PROVIDED RECORDS:

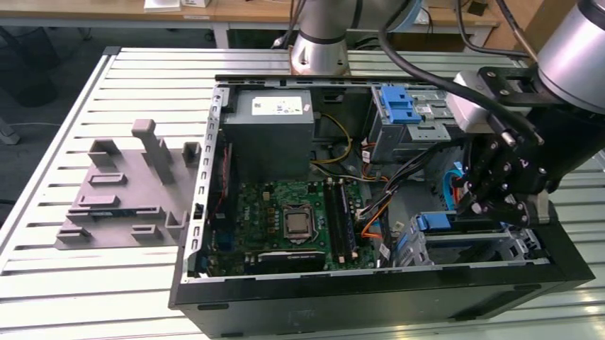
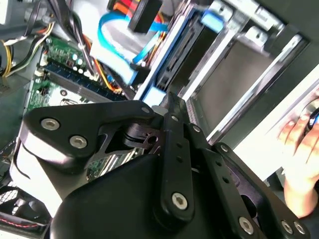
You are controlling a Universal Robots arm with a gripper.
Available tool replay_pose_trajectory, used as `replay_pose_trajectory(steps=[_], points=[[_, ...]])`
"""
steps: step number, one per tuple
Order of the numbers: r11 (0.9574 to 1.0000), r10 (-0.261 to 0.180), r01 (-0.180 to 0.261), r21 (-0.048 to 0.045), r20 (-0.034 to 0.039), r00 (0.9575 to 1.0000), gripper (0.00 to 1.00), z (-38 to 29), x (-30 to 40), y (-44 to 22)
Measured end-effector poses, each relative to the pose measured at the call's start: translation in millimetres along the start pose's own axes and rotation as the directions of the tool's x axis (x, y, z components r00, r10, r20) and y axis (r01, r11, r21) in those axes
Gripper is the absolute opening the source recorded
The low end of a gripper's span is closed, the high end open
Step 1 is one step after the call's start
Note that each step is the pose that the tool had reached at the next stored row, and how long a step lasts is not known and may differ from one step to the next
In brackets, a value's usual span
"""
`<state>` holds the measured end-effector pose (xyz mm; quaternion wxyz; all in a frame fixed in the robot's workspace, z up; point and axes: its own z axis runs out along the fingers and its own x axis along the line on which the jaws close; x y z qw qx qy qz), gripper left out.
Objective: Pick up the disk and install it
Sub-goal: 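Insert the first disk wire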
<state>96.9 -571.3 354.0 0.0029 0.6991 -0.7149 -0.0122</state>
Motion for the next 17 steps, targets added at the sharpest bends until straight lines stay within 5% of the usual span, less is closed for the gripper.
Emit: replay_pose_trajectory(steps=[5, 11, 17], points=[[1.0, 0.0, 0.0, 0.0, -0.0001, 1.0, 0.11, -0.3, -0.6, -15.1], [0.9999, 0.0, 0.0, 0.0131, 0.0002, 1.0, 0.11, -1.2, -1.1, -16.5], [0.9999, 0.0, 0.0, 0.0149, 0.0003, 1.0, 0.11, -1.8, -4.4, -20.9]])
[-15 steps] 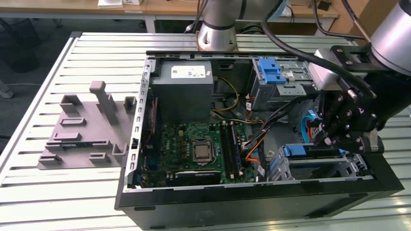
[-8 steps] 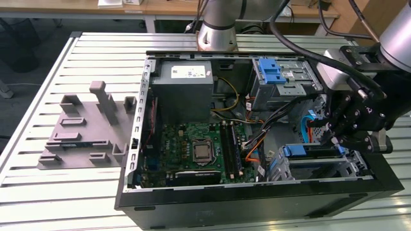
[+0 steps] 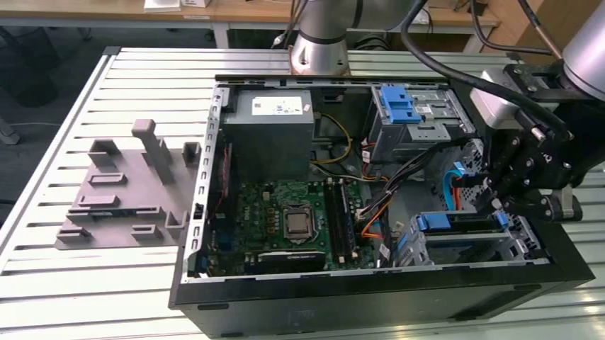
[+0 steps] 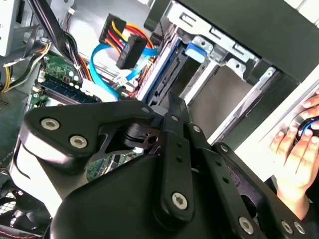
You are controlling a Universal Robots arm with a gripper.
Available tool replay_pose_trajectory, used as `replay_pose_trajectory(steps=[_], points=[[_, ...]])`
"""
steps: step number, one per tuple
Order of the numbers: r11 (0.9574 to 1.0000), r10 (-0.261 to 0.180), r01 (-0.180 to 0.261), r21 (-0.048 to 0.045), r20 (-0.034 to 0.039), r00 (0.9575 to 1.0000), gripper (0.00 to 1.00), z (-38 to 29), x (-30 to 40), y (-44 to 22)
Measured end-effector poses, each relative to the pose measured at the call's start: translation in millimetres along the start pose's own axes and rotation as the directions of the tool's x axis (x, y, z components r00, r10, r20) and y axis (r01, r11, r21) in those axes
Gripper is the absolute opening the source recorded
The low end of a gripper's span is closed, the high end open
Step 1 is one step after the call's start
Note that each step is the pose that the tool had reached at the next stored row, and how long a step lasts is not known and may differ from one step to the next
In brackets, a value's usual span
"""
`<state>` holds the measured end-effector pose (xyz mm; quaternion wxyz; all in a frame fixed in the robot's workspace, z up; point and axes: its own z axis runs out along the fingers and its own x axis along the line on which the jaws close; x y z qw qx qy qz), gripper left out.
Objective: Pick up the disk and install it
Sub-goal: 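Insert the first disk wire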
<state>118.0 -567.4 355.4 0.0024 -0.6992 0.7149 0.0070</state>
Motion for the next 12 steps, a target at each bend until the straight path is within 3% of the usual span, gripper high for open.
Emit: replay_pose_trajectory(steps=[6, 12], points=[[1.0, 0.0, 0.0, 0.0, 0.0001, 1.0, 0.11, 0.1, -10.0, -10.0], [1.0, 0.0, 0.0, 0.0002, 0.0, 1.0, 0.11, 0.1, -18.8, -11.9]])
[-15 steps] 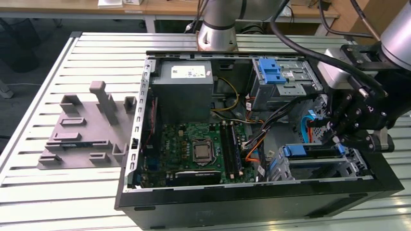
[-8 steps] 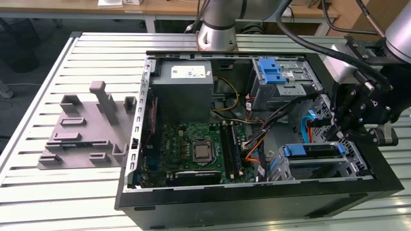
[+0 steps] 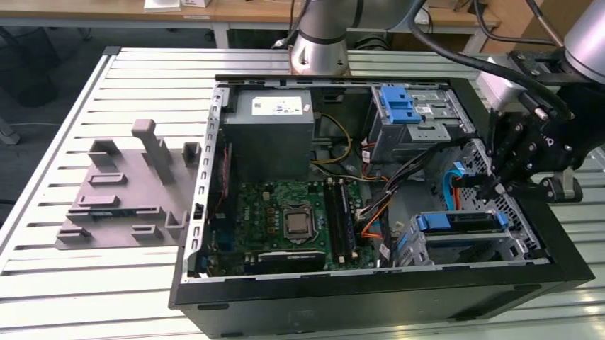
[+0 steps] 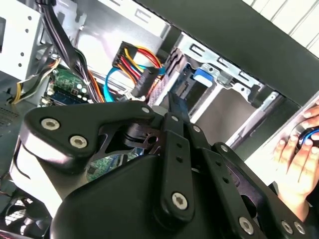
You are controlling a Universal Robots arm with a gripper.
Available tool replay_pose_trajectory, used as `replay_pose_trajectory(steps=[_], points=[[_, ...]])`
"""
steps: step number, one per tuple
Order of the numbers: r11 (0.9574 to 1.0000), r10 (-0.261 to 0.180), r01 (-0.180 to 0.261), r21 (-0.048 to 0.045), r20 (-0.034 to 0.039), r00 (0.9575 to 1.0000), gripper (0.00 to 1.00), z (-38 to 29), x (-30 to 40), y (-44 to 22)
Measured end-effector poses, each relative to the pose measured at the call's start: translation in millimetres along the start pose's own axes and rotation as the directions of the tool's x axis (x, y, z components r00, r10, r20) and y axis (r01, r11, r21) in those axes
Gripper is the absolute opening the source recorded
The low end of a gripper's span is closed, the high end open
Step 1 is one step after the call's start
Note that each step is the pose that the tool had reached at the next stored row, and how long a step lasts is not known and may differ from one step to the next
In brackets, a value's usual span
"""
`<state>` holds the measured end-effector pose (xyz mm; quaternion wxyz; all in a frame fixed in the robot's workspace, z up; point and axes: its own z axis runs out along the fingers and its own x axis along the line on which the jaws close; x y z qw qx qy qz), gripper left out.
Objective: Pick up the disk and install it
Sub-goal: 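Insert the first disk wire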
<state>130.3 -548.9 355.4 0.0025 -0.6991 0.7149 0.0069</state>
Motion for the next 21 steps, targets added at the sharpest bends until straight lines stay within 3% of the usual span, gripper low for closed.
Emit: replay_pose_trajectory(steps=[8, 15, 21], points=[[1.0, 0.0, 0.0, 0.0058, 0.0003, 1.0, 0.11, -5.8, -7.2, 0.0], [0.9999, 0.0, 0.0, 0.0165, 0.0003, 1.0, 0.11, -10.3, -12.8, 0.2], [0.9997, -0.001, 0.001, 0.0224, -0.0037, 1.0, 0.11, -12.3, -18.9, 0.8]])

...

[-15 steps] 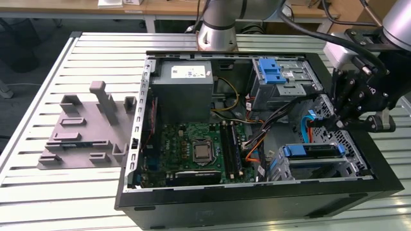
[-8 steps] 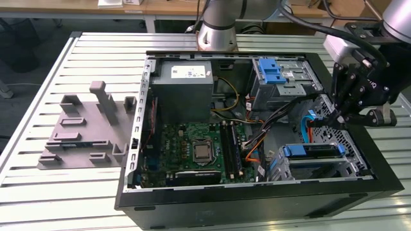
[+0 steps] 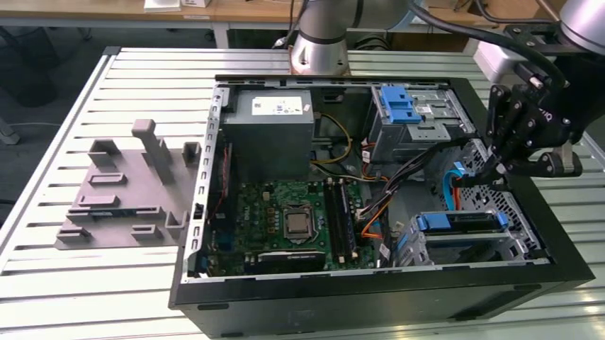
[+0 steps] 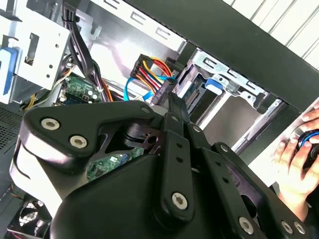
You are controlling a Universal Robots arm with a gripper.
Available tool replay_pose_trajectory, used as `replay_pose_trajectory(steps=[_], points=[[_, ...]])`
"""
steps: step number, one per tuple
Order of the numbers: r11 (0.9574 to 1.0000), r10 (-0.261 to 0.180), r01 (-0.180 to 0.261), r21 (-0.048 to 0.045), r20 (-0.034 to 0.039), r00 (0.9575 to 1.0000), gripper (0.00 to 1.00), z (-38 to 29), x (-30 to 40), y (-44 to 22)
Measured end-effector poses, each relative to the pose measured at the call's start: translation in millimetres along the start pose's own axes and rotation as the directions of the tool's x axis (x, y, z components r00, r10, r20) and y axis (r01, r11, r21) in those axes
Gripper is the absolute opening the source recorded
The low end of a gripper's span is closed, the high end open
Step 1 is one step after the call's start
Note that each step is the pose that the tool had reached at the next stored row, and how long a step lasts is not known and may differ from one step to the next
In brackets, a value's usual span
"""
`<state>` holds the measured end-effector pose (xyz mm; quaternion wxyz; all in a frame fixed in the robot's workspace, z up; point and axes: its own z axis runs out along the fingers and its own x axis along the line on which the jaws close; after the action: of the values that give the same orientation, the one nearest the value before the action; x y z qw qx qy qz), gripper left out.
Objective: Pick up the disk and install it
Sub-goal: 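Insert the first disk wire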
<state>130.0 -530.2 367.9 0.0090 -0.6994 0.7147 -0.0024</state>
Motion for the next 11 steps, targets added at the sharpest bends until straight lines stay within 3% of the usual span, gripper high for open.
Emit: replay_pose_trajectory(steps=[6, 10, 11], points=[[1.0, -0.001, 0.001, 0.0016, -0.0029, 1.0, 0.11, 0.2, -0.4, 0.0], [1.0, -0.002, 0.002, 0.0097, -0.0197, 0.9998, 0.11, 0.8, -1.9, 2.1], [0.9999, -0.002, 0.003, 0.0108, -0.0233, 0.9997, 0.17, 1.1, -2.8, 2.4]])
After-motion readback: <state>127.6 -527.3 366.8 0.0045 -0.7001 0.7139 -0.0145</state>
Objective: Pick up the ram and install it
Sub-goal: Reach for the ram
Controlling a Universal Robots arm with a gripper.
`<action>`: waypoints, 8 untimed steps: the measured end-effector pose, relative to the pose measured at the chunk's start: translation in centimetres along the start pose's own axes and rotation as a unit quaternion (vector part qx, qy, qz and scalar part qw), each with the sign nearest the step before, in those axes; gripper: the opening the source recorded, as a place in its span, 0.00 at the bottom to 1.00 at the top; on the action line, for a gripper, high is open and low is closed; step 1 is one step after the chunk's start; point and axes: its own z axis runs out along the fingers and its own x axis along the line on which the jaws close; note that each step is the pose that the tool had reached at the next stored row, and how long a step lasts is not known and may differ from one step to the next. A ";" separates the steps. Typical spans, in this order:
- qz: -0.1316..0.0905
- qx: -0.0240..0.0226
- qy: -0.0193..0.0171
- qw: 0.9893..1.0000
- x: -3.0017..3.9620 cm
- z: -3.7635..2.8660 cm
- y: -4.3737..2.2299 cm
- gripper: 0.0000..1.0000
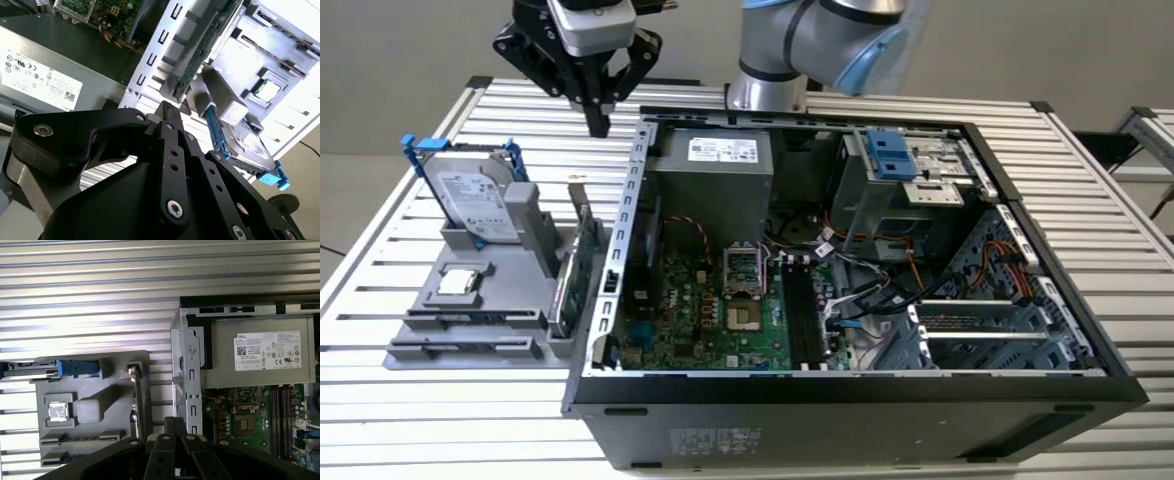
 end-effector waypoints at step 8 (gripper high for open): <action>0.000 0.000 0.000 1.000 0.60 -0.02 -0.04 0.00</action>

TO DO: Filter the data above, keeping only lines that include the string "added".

ANSWER TO THE PROBLEM:
Motion for the next 17 steps, targets added at the sharpest bends until straight lines stay within 5% of the usual span, less is closed for the gripper.
Motion for the next 21 steps, targets added at the sharpest bends until straight lines stay within 3% of the usual span, gripper low for closed.
Motion for the next 11 steps, targets added at the sharpest bends until straight lines stay within 3% of the usual span, gripper high for open.

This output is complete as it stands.